### Problem to solve:
Exactly the lines from the beginning of the listing below through the line that contains "Would you be able to point out the finger" should be transcribed, and pictures must stay out.

### Source data:
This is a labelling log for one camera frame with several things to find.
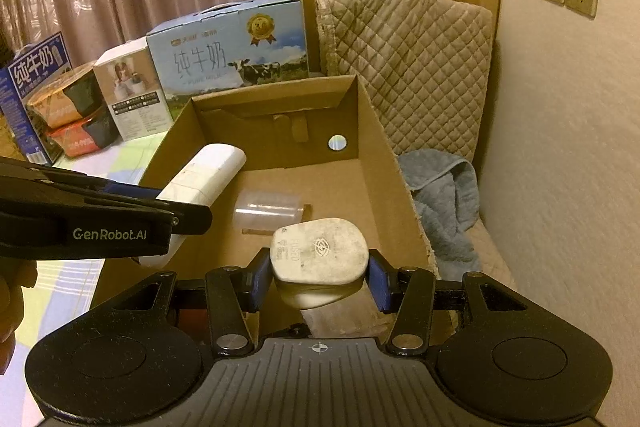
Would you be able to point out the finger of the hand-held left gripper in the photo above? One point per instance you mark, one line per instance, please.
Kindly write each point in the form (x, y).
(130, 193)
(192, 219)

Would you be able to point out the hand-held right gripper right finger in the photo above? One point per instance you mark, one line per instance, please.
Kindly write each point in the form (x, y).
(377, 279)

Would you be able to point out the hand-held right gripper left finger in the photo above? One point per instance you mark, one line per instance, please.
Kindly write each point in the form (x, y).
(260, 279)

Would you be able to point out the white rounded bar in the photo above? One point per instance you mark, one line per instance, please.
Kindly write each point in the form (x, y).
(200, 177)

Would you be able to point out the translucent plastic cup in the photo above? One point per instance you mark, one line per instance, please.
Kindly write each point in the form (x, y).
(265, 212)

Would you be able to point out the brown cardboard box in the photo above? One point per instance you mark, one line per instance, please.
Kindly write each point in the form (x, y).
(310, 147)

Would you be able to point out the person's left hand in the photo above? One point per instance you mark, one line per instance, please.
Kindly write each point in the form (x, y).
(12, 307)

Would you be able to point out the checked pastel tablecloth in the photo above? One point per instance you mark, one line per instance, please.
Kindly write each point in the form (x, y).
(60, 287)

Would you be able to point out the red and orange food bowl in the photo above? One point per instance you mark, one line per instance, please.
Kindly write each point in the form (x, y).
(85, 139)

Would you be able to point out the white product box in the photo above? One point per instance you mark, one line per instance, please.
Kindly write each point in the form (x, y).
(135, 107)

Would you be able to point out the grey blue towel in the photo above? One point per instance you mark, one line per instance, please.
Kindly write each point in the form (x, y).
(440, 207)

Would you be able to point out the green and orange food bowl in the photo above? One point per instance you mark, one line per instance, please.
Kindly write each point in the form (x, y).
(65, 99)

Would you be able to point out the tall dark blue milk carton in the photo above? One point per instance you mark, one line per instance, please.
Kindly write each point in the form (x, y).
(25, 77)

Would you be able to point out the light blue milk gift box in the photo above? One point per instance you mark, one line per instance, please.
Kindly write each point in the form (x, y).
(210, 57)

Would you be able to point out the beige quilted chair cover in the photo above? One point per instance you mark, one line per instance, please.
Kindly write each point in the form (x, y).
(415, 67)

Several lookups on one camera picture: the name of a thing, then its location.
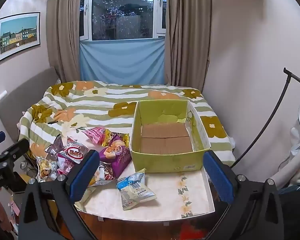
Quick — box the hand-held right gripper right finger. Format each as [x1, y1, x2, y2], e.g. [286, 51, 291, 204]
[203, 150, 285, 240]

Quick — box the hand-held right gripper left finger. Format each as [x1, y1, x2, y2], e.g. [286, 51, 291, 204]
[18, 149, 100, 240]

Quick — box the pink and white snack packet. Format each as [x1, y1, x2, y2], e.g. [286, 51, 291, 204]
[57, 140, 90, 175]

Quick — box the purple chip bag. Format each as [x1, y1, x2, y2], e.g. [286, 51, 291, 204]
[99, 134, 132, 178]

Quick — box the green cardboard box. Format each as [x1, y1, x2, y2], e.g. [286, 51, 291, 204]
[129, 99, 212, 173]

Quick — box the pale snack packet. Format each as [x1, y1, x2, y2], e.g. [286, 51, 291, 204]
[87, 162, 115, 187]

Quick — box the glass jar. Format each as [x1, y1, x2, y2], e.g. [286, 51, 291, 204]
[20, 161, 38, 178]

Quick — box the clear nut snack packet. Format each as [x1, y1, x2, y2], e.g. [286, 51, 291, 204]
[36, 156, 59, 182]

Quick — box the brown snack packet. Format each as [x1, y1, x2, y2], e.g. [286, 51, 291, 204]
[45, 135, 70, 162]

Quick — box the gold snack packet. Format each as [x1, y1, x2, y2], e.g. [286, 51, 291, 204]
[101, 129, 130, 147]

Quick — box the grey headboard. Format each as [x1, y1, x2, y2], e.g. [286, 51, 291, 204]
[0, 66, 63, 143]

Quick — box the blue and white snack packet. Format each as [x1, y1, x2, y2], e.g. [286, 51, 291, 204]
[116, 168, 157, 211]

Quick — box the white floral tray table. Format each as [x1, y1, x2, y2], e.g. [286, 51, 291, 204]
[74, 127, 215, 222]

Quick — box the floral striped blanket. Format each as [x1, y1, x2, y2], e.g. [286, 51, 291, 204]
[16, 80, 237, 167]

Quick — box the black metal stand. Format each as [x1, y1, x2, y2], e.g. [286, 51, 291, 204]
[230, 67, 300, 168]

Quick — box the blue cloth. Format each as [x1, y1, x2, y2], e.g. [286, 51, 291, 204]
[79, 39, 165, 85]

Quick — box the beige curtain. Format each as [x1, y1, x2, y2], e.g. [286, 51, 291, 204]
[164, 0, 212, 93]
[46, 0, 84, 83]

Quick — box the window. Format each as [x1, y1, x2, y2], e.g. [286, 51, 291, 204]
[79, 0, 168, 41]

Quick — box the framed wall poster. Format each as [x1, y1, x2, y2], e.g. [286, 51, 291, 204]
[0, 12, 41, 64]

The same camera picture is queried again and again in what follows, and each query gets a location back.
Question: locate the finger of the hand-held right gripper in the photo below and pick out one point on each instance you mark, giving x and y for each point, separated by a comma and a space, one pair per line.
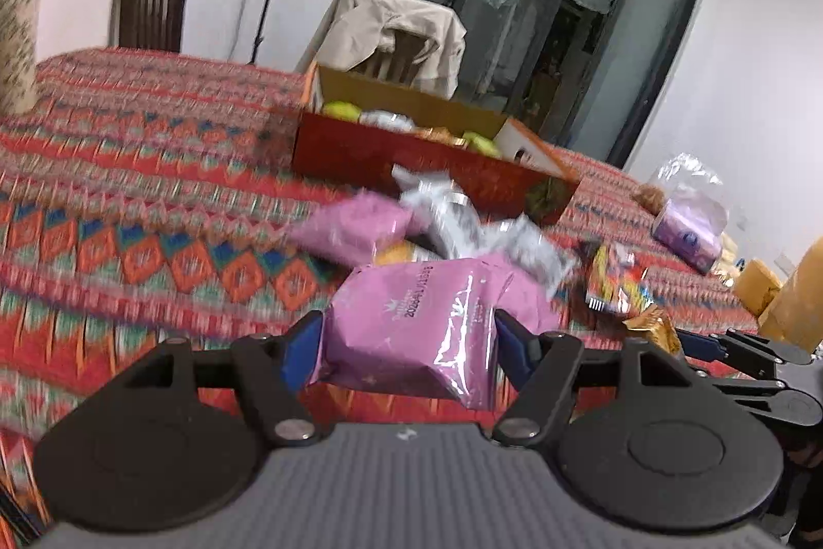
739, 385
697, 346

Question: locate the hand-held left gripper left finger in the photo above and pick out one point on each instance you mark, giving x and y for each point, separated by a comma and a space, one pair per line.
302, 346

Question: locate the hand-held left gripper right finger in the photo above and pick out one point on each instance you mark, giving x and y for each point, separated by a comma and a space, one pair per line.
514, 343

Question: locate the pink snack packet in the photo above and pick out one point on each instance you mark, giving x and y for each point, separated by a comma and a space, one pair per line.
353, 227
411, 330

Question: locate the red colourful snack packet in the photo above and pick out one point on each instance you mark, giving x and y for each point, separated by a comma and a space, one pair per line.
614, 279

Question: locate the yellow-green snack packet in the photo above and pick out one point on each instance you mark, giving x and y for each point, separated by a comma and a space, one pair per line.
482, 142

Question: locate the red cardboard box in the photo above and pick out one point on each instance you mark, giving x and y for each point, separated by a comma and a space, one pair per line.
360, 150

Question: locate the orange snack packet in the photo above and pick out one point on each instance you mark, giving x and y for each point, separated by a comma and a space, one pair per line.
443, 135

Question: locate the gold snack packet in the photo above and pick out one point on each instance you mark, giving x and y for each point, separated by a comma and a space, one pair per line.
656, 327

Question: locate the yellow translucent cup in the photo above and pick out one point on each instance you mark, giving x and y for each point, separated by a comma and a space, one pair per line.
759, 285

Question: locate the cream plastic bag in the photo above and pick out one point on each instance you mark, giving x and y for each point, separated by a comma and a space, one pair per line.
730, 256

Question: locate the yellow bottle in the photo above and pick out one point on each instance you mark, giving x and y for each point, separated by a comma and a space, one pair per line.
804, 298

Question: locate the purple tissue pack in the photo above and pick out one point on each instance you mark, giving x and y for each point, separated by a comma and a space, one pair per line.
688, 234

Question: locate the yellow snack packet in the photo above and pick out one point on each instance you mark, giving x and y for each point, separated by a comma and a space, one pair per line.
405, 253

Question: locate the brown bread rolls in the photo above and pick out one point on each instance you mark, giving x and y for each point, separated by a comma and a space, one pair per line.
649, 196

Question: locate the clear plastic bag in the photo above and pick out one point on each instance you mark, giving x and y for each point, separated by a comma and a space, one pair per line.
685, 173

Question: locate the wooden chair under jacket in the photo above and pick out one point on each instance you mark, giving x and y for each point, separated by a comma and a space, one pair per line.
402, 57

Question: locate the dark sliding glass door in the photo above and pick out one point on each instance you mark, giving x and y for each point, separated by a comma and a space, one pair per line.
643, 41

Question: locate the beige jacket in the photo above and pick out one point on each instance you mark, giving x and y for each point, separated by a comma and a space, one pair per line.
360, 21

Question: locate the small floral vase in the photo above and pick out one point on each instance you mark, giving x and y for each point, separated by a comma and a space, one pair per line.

### Written response:
This is a labelling log for one camera frame with several things to find.
Would you be able to point out the finger of the hand-held left gripper in the photo above? One point per instance you mark, one line per instance, please.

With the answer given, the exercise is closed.